### WHAT TO DO:
Go line by line through the data below, counting each one that has "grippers", and give the final count only.

### INPUT DATA:
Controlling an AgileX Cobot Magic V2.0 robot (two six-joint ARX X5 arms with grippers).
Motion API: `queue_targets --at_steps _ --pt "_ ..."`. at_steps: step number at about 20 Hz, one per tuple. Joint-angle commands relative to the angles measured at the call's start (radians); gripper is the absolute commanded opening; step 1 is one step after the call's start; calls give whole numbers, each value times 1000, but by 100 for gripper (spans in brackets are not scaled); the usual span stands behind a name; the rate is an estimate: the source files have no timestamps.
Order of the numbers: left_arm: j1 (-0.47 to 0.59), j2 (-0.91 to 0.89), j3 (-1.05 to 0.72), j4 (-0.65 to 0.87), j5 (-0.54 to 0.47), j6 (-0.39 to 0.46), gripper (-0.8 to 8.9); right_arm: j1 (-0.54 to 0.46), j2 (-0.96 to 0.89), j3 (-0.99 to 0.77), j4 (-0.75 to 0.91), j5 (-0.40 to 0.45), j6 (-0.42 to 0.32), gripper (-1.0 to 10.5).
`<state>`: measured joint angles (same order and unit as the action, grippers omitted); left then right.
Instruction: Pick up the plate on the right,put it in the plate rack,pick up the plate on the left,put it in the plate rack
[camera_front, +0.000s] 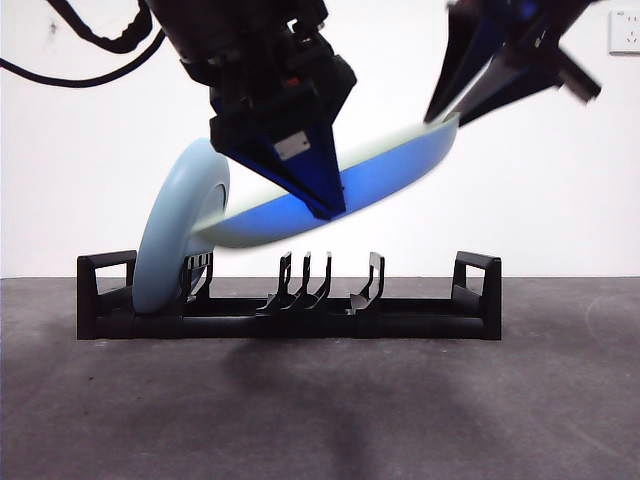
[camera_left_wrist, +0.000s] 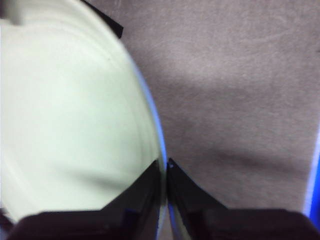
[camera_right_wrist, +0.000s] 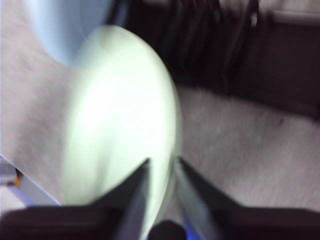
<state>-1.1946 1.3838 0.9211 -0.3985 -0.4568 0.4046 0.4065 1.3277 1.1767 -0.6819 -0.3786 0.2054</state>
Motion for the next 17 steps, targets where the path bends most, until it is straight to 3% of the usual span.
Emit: queue_targets --at_steps 1,5,8,10,13,17 --pt "-18 6 -9 45 17 -12 -9 -37 -57 6 16 32 -24 195" --pt "-11 6 -9 175 192 -100 -9 -104 -161 6 46 204 -29 190" --pt "42 6 -9 305 284 -165 -9 -146 -219 6 74 278 -31 190" --pt "111 6 -9 405 419 -240 -9 -162 -241 6 77 285 -40 190" --pt "247 6 -9 562 608 -421 -9 -187 -247 6 76 285 -42 190" --pt "449 6 -9 773 777 -655 -10 -206 -247 6 75 285 -42 190"
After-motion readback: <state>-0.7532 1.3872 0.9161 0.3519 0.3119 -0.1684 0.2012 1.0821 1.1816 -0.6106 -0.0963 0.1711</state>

### THE COMPLETED TASK:
2